At the very least, residents are owed an explanation. And so, too, is Parliament – the Commons should insist Mr Kirby submits himself to scrutiny four times a year so he can answer concerns raised by MPs.
If not, it will be even harder to justify Mr Kirby’s salary, never mind the concept of high-speed rail and whether the projected £50bn cost would, at this late stage, be better spent on transforming regional train services.
BETTER news on the transparency front. Former civil service head Bob Kerslake – one time chief executive of Sheffield Council – believes there is a case for ex-BHS boss (Sir) Philip Green being stripped of his knighthood to prevent the honours system being brought into disrepute.
Bad news. Lord Kerslake suggested this process should be confidential. I disagree. The public interest demands total transparency – and assurances that the misguided individual who recommended the retailer for a knighthood on Tony Blair’s watch in 2006 is forbidden from making similarly ill-advised nominations in future.
Who in David Cameron’s government signed off the deal which entitled Nick Clegg, the Sheffield Hallam MP, to an annual allowance of £115,000 for five years?
Yes, the then Lib Dem leader was Deputy Prime Minister in the coalition, but Mr Clegg did receive a Cabinet Minister’s salary.
The Lib Dems would have been the first to cry foul if a politician from another party was found to be the recipient of an overly-generous goodwill gesture.
IF Theresa May wants to swiftly see off the threat of a second referendum vote on Scottish independence, she should simply say the following two words to Nicola Sturgeon – Barnett Formula.
This is the outdated financial system that entitles Scottish residents to receive around £1,500 more public funding each year than their counterparts in England, hence the anger in Yorkshire when David Cameron promised to retain a formula which was only introduced in the 1970s as a short-term concession.
If Ms Sturgeon, Scotland’s First Minister, goes down the referendum route, Mrs May should scrap the Barnett Formula forthwith. It should just be sufficient to stop the United Kingdom’s break-up.
LABOUR never learns, does it? I ask the question after leadership contender Owen Smith, the Wales MP, toiled in Yorkshire this week begging for votes to unseat Jeremy Corbyn. He’s on a hiding to nothing. The last time Labour fielded a leader from Wales against a female Tory premier, it did not end happily – I refer, of course, to the various handbaggings that Margaret Thatcher gave Neil Kinnock, aka the Welsh windbag, on a regular basis.
I don’t see any evidence that Mr Smith will be a match for Theresa May.

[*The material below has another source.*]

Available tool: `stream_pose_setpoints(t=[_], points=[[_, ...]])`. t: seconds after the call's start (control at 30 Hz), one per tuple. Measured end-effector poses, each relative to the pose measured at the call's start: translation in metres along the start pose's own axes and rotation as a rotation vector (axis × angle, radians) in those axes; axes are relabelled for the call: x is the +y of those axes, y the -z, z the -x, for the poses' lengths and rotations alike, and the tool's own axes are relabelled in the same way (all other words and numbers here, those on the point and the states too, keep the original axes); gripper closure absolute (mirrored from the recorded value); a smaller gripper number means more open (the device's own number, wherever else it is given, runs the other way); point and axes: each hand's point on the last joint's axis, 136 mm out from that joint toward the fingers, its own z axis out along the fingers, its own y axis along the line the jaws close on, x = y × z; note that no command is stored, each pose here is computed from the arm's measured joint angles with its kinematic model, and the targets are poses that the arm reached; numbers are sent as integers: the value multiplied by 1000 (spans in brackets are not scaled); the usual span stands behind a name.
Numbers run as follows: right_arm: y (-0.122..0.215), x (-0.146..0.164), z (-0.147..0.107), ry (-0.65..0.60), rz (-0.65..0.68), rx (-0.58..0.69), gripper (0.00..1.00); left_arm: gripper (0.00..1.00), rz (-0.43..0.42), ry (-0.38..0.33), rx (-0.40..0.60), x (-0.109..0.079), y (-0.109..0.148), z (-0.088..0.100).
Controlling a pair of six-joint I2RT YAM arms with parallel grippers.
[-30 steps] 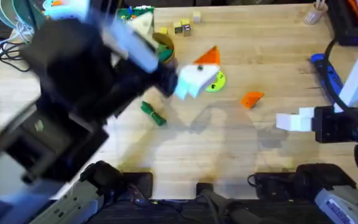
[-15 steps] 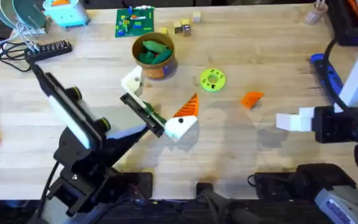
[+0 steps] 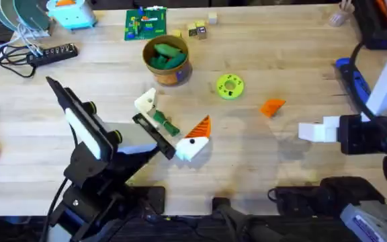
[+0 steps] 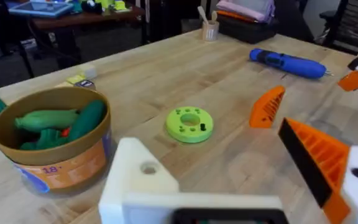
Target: Pick up the gripper from the table and insert it into the empty holder that is missing its gripper. Then pick up a screw, insert it into the mounting hole, and use the screwdriver to tighten it. Finally, clean up the table by picking up the vegetable and placing it into the bucket.
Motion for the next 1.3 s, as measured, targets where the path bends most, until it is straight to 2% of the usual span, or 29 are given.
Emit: stream_pose_setpoints(t=[0.63,1.1,1.3], points=[[0,0,0,0,0,0,10,7,0,8,1,0,0,0],[0,-12,0,34,-69,1,10,8,0,8,1,0,0,0],[0,-1,7,34,-6,-30,10,9,0,8,2,0,0,0]])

WHAT a hero. If ever a picture illustrated Yorkshire’s famous grit and determination, it was nine-year-old Bailey Matthews from Doncaster completing last weekend’s triathlon at Castle Howard. The cerebral palsy sufferer, now a media personality in his own right, undertook the 100m swim, 4km bike ride and 1.3km run in one hour and 20 minutes, pushing away his walking frame as he reached the finish line. If gold medals were awarded at the Olympics for determination, willpower and good humour, not even Bailey’s own heroes, Leeds triathletes Alistair and Jonny Brownlee, would get close to this little nipper.